Grain Inspection: Industry Views on the Decline in Official Inspections and Inspection Costs

RCED-93-147 April 30, 1993
Full Report (PDF, 43 pages)  

Summary

Because the price of grain varies on the basis of its grade and weight, inspection and weighing are critical to ensure that grain buyers actually get what they have paid for. Congress, alarmed by widespread abuses in the quality and the quantity of grain delivered in the mid-1970s, passed legislation creating the Federal Grain Inspection Service, which is responsible for weighing and inspecting grain nationwide. This report discusses the (1) decline in official inspections in the domestic grain market and its impact, (2) fees that official inspection agencies charge for official domestic inspections, (3) fees that the Federal Grain Inspection Service charges for export inspections, and (4) ways to reduce inspection fees.

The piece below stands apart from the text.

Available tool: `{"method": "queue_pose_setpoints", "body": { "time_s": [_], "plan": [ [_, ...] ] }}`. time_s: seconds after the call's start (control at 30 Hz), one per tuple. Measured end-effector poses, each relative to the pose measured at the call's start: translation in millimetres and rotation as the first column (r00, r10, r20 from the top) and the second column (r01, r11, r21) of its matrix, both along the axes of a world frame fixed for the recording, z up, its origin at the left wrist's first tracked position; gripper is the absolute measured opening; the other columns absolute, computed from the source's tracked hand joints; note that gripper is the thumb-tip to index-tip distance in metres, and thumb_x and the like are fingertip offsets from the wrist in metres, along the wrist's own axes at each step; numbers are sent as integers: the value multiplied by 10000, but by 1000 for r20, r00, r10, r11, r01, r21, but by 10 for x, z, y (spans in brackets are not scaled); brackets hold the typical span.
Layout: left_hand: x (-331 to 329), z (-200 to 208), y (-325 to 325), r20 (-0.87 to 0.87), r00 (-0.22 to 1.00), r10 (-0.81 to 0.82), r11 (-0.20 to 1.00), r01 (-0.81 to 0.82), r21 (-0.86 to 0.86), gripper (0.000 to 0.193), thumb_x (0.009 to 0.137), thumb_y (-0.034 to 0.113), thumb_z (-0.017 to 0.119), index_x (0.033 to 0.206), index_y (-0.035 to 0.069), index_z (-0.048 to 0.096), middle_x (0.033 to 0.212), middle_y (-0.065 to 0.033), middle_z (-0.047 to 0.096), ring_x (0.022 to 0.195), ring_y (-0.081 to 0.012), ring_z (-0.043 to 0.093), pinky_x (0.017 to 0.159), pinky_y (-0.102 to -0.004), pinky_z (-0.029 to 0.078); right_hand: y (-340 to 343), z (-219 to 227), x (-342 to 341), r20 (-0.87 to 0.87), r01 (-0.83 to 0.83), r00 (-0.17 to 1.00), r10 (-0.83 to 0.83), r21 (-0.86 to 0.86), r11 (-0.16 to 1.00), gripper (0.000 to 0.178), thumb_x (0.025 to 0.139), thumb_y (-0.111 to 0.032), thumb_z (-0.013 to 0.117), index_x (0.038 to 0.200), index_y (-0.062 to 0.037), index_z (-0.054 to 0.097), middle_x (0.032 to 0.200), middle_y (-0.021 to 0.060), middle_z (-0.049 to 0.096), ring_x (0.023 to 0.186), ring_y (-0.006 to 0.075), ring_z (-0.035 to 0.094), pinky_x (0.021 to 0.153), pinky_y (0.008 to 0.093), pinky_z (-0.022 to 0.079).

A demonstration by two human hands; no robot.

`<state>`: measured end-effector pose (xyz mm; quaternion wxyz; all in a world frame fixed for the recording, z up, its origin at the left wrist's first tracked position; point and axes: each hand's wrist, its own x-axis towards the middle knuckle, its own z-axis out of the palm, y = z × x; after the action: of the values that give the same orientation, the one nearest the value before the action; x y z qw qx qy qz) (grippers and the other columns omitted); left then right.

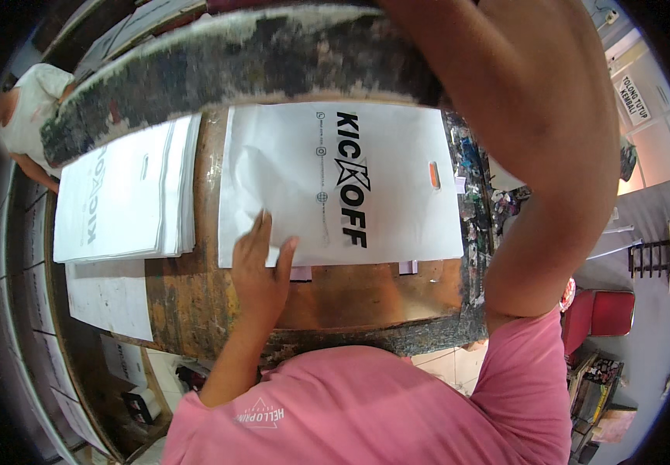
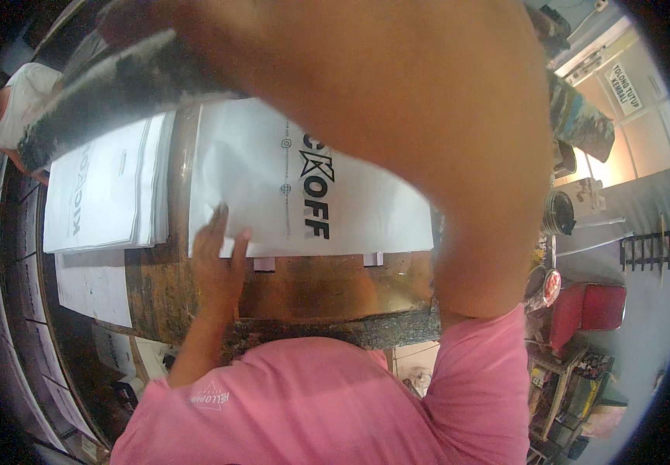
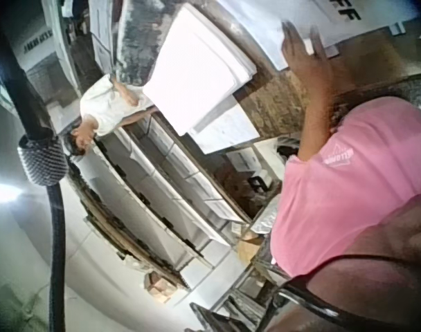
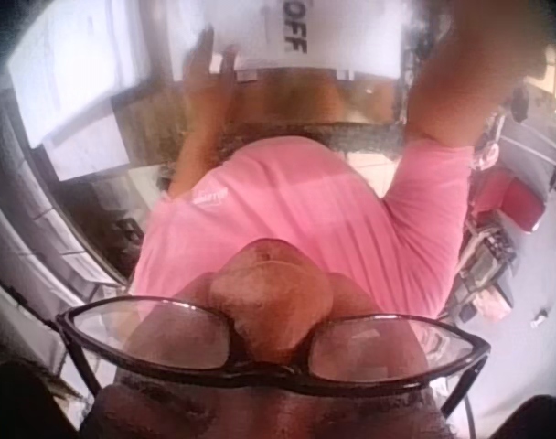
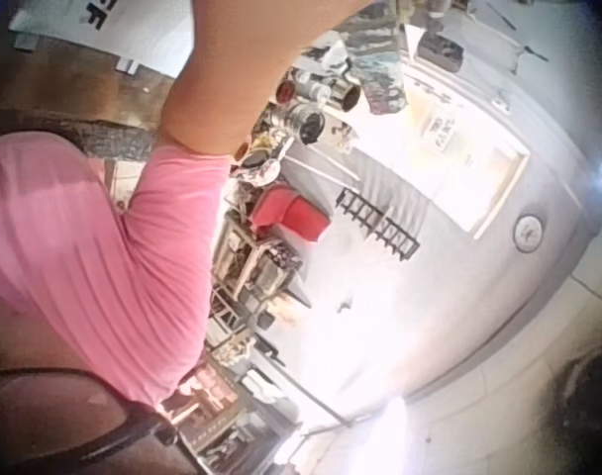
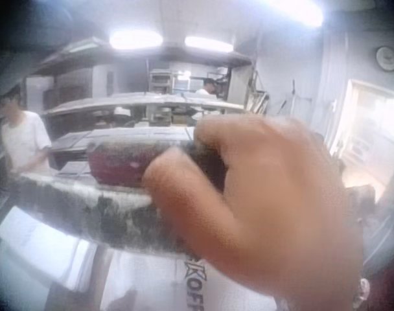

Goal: The person performs screen printing on white bags by placing a bag on a flat surface, lowering a screen frame onto it, and using a squeegee to spread ink across the screen.

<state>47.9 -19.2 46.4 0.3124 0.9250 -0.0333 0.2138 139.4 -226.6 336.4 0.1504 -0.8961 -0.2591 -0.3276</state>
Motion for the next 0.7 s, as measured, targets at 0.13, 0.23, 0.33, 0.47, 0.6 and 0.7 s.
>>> {"method": "queue_pose_setpoints", "body": {
  "time_s": [0.13,0.23,0.33,0.47,0.6,0.7],
  "plan": [
    [367,804,-171,-190,981,36,887,-119,-446,392,932,75,697,1302,-44,644,1235,-165,700,998,-193,674,862,-288,528,-27,43,48,-1,27,1000,-27,15,1000,423,854,-330,544,647,32,612,554,166,574,514,321,560,701,450,483],
    [183,569,128,-80,988,136,893,-157,-421,417,940,36,682,1346,-36,617,1272,-157,682,1060,-177,654,904,-283,523,37,-31,54,17,12,1000,-12,9,1000,428,854,-333,538,648,35,616,550,168,574,511,322,562,686,450,487],
    [77,602,633,-38,989,141,817,-139,-560,442,954,8,655,1388,-31,582,1314,-182,650,1143,-181,629,934,-280,519,2,17,-23,33,55,998,-55,14,998,434,855,-335,533,649,38,619,546,170,573,508,322,565,672,449,492],
    [-4,924,1779,-13,970,244,854,-221,-471,497,893,9,675,1386,44,621,903,26,659,646,-9,470,575,-186,417,20,16,45,26,82,996,-83,51,995,443,856,-339,525,651,41,624,541,173,572,504,323,568,652,448,497],
    [-180,1057,3064,-156,967,201,822,-253,-511,607,825,-54,568,1427,20,570,1098,-49,658,717,-30,549,637,-189,509,130,16,68,48,62,997,-65,47,997,451,857,-342,518,652,45,629,535,175,572,501,323,571,632,447,503],
    [-62,1131,3759,-183,969,166,812,-240,-533,639,812,-60,541,1445,21,548,1165,-66,663,831,-62,600,752,-204,515,-31,79,-168,127,-35,991,35,-1,999,494,883,-376,473,671,40,636,556,180,579,557,332,587,698,451,500]
  ]
}}
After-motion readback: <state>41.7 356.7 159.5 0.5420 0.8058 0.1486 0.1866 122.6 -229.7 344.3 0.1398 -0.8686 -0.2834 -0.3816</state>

GAO found that: (1) the number of official grain inspections has declined about 19 percent from fiscal year (FY) 1985 to FY 1992 due to fewer changes in grain ownership because of market consolidation, a trend towards in-house grading because of costs and internal quality assurance needs, greater buyer confidence in sellers' integrity, and fewer grain acquisitions under farm commodity programs; (2) the decline in grain inspections has not caused a decline in grain quality or merchandising integrity; (3) unofficial grain inspection agencies ensure inspection accuracy by having official agencies regrade test samples; (4) the grain industry is unanimously opposed to requiring more official domestic grain inspections; (5) each official inspection agency sets its own fees with FGIS approval, and fees vary widely among agencies; (6) the FGIS fee for supervising official inspection agencies does not significantly impact the agencies' inspection fees; (7) FGIS has developed a less costly inspection alternative for official inspection agencies so they can compete with unofficial inspection agencies; (8) FGIS charges higher inspection fees for exported grain than the official state agencies; (9) FGIS does not correctly allocate indirect costs when setting its export inspection fee; (10) FGIS could reduce domestic grain inspection fees by actively encouraging applications during charter awards, emphasizing fee reasonableness in evaluating the incumbent's performance and selecting the designated inspection agency, and eliminating exclusive territories; and (11) FGIS could reduce export inspection fees by having state-operated and private inspection agencies perform grain inspections, but FGIS believes that its operations have a high level of productivity and that other agencies could not perform the inspections at less cost.